Editor in Chief

The Sunday News & Twaddle

Fleet Street



21st. December 2013





Dear Mr McNasty,


Thank you for your instructions in this matter.


As requested our operative duly attended the upstairs function room of the ‘Herring Gull & Nosebleed’ public house in Chiswick last Wednesday evening (18th. December 2013) where Nigel Farage was hosting the Christmas shindigs for his nearest and dearest plus the hierarchy of the political party he leads.


Plainly our attendance at this gathering was covert and we can confirm that we are certain none of the assembled company had any idea that the portly man wearing the Nazi fancy dress costume was not, ‘one of their own.’ We are experienced in such matters of discretion as you are no doubt well aware.


Whilst a full transcript and audio recording of the after dinner speech made by your target (Farage) will be delivered to your offices via secure courier later today we thought a few snippets, highlights if you like, of the most controversial aspect of what he said would whet your appetite.

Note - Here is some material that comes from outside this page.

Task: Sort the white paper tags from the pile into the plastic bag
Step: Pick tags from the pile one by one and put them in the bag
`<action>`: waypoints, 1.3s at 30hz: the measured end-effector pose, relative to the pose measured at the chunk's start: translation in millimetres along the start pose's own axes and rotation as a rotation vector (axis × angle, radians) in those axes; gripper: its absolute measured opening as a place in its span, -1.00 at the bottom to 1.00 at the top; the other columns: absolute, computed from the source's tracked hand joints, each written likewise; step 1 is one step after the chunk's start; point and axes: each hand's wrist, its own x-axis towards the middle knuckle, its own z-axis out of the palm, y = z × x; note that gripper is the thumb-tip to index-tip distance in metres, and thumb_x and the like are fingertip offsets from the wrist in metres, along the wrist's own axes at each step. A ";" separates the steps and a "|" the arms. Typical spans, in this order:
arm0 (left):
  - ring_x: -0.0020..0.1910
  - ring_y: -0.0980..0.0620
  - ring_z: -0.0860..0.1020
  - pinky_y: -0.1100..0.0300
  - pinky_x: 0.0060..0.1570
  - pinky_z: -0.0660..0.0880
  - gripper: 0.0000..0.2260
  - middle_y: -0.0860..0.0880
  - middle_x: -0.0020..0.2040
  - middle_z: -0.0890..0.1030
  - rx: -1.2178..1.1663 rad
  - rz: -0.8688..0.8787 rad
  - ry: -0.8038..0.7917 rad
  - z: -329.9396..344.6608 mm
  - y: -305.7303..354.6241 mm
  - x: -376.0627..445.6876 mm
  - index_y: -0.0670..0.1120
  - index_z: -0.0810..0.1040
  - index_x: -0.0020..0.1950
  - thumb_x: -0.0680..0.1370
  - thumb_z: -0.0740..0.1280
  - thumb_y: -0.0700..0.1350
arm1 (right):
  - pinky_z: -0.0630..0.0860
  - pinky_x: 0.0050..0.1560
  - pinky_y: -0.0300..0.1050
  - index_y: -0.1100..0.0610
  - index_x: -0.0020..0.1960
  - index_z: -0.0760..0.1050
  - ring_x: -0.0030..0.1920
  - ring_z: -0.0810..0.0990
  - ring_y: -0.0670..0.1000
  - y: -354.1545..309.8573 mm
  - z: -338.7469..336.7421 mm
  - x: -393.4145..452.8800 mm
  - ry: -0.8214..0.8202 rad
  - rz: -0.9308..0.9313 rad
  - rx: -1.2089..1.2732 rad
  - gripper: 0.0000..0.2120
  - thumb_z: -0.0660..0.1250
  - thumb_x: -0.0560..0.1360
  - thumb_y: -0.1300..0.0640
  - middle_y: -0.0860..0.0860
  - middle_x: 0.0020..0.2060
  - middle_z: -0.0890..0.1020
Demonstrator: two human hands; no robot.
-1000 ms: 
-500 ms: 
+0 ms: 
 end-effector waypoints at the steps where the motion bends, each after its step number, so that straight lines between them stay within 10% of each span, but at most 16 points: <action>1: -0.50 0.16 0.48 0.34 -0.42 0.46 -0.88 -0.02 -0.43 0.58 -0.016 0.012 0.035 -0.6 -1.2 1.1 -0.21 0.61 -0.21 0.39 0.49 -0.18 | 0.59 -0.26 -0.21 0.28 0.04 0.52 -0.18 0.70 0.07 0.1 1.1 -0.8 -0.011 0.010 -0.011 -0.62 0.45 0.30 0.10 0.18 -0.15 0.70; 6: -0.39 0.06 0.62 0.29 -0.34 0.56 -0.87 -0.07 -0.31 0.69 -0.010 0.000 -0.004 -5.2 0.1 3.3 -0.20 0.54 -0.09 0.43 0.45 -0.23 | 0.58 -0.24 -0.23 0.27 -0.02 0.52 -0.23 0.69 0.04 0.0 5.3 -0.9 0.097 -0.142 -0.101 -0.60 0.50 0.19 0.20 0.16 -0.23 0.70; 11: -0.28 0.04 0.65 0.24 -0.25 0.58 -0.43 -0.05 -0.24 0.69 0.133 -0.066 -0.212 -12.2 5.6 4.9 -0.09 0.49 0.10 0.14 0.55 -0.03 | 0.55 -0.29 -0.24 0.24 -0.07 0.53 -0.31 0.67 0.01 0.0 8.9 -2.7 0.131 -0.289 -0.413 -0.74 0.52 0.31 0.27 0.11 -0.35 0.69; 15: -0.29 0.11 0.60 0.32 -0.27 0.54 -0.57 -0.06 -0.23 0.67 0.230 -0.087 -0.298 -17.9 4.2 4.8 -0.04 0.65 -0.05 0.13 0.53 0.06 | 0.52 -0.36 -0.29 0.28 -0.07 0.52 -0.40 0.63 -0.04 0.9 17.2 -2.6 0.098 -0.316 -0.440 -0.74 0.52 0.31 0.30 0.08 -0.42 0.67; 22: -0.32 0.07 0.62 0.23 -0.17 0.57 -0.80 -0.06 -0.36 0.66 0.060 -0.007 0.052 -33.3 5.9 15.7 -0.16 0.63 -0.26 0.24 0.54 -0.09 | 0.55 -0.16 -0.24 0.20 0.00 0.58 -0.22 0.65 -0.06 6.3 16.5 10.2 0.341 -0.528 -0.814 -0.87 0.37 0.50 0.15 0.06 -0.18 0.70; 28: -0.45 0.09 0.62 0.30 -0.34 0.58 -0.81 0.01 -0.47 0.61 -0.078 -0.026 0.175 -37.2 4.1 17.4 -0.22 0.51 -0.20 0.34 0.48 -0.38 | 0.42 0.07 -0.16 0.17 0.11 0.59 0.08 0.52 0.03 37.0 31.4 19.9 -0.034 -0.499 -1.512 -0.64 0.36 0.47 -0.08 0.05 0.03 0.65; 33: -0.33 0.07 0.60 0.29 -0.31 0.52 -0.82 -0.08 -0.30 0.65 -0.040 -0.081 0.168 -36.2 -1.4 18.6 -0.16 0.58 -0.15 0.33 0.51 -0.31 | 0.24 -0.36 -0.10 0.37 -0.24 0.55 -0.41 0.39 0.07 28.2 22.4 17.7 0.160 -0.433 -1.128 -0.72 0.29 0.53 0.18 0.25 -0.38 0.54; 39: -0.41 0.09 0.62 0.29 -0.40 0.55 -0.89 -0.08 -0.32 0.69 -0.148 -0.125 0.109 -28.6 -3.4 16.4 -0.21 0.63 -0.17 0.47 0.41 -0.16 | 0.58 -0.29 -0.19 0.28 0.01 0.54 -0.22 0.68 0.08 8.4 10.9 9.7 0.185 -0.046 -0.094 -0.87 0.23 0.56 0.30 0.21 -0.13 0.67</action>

Subjective as it is our man was of the view your target (Farage) was likely the worse for drink. You will, we feel sure, come to the same conclusion when you are able to listen carefully to said audio.

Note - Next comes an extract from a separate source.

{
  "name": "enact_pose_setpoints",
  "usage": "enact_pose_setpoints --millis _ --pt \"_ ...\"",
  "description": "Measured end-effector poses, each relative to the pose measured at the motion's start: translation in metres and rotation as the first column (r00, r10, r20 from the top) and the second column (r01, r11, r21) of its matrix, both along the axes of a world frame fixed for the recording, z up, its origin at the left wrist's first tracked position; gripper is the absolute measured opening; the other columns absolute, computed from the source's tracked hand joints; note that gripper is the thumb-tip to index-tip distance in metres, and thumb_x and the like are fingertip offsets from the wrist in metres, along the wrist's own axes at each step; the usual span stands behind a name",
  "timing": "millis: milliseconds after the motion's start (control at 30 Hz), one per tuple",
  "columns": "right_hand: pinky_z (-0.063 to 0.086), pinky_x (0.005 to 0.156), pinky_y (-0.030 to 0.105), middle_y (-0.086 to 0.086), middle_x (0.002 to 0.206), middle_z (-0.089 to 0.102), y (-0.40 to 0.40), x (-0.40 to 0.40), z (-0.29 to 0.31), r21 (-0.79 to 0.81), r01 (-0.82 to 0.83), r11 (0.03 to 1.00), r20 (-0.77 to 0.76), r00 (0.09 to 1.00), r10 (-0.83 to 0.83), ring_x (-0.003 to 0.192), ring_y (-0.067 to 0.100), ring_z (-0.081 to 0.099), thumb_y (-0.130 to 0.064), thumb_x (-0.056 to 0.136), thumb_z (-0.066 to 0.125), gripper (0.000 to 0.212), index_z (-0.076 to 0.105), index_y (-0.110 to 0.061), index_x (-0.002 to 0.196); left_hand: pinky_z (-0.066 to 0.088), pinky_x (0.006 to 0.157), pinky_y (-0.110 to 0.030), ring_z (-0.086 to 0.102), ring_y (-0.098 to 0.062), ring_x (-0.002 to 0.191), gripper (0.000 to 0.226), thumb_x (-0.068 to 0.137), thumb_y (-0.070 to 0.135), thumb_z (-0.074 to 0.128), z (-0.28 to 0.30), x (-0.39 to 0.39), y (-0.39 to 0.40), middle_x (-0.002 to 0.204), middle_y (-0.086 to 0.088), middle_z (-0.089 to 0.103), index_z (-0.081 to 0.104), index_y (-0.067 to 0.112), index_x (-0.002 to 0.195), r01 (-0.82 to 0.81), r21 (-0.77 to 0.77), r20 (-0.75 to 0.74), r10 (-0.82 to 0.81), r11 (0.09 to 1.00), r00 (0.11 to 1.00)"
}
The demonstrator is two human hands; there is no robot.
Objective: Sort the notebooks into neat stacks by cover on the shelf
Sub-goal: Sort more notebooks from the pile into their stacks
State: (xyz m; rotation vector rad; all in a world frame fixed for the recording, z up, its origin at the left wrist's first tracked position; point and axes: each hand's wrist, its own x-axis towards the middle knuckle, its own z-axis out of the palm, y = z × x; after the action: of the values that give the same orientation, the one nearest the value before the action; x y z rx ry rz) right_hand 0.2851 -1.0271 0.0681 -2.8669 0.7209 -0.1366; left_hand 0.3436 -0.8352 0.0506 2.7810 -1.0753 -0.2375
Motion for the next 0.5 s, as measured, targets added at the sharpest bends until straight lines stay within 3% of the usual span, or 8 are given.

“………..And to conclude my friends you will by now be familiar with most of what our manifesto for next year’s European elections both contains and embodies. Out of the wretched Union, ‘out, out, out’ we say. Foreigners barred entry; asylum seekers whatever their circumstances repatriated (by force if necessary) and all that gubbins. Yet my friends there is another concern that has gone unnoticed by our political rivals!  What is that I hear you say? Well I’ll tell you.  You see it’s not just the bloody Rumanians, Bulgarians and other swarthy Slavs we don’t want running around on the loose in this Sceptred Isle of ours nicking our jobs is it? What about the migratory bird population coming over here from all places north, east and south of Calais just to breed – the dirty bastards?  Look, let’s make this clear. We only have so many trees in which birds can nest.  Those trees should be for our birds, our precious resident species, like the sparrows, now sadly in decline because of all the bloody European birds having a whale of a time at the expense of our own. It’s all bloody Europe’s fault that’s what it is, as I’m sure you will agree. You know I see red each autumn as a gathering of swallows forms making haste to piss off home once they’ve abused all that a British summer has offered them.  We are not a bloody European bird charity are we? Ask yourself that? Just like the human element the birds of Europe breed like rabbits at the very real cost to our own – and we won’t stand for it will we?  And you know every year it will be the same if we don’t do something about it. Good. What I propose then is an addendum to the proposed manifesto calling for the forced repatriation of all foreign bird species – save perhaps for swans that are white and snow geese obviously. We already have the tacit agreement of The Women’s Institute that, once we get in and this proposal becomes law, they, those wonderful loyal British girls will be scurrying about the countryside armed with nets to catch the little bastards in and to later box them up for shipping off the God knows where. Should we find that does not work then we keep in reserve the option of a universal cull of European birdlife. The Territorials will, I know, offer full support in this regard. So there we have it, one more great realistic idea from the UKIP!  A very Merry Christmas and goodnight to you all.”


We trust you find this report illuminating.


Enclosed is a note of our charges in this matter. Early settlement would be greatly appreciated.